Work to be completed:
What is needed is an exact copy of all the data.

Supplied information:
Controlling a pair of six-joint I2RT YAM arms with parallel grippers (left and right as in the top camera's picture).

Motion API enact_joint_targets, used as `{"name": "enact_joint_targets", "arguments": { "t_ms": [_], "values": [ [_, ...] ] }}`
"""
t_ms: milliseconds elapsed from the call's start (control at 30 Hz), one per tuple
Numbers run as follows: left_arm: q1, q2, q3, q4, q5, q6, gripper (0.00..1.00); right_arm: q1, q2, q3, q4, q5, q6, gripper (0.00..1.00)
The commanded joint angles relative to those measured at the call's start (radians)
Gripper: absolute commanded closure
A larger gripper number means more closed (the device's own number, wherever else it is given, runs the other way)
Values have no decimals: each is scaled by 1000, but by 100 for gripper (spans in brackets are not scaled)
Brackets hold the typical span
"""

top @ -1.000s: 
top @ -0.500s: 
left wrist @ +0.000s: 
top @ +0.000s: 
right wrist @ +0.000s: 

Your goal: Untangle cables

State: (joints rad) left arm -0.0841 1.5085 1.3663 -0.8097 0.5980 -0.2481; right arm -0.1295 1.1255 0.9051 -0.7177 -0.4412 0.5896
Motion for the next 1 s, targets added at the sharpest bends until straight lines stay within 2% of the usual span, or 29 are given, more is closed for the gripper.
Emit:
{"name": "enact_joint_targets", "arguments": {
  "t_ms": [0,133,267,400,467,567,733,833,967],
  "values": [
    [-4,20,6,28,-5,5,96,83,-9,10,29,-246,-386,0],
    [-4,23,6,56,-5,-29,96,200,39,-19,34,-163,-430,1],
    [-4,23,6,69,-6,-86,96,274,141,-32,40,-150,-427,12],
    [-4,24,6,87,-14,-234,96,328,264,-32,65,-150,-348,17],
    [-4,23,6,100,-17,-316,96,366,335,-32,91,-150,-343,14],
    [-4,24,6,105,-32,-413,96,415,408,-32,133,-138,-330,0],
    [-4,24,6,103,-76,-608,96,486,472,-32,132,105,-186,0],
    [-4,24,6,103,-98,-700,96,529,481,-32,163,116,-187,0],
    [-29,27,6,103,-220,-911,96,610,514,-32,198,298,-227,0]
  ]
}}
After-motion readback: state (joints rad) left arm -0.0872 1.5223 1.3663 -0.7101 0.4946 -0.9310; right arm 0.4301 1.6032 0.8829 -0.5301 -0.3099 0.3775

Task solution:
Controlling a pair of six-joint I2RT YAM arms with parallel grippers (left and right as in the top camera's picture).

Motion API enact_joint_targets, used as `{"name": "enact_joint_targets", "arguments": { "t_ms": [_], "values": [ [_, ...] ] }}`
"""
t_ms: milliseconds elapsed from the call's start (control at 30 Hz), one per tuple
Numbers run as follows: left_arm: q1, q2, q3, q4, q5, q6, gripper (0.00..1.00); right_arm: q1, q2, q3, q4, q5, q6, gripper (0.00..1.00)
The commanded joint angles relative to those measured at the call's start (radians)
Gripper: absolute commanded closure
A larger gripper number means more closed (the device's own number, wherever else it is given, runs the other way)
Values have no decimals: each is scaled by 1000, but by 100 for gripper (spans in brackets are not scaled)
Brackets hold the typical span
"""

top @ -1.000s: 
top @ -0.500s: 
left wrist @ +0.000s: 
top @ +0.000s: 
right wrist @ +0.000s: 

Your goal: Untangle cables

State: (joints rad) left arm -0.0841 1.5085 1.3663 -0.8097 0.5980 -0.2481; right arm -0.1295 1.1255 0.9051 -0.7177 -0.4412 0.5896
Motion for the next 1 s, targets added at the sharpest bends until straight lines stay within 2% of the usual span, or 29 are given, more is closed for the gripper.
Emit:
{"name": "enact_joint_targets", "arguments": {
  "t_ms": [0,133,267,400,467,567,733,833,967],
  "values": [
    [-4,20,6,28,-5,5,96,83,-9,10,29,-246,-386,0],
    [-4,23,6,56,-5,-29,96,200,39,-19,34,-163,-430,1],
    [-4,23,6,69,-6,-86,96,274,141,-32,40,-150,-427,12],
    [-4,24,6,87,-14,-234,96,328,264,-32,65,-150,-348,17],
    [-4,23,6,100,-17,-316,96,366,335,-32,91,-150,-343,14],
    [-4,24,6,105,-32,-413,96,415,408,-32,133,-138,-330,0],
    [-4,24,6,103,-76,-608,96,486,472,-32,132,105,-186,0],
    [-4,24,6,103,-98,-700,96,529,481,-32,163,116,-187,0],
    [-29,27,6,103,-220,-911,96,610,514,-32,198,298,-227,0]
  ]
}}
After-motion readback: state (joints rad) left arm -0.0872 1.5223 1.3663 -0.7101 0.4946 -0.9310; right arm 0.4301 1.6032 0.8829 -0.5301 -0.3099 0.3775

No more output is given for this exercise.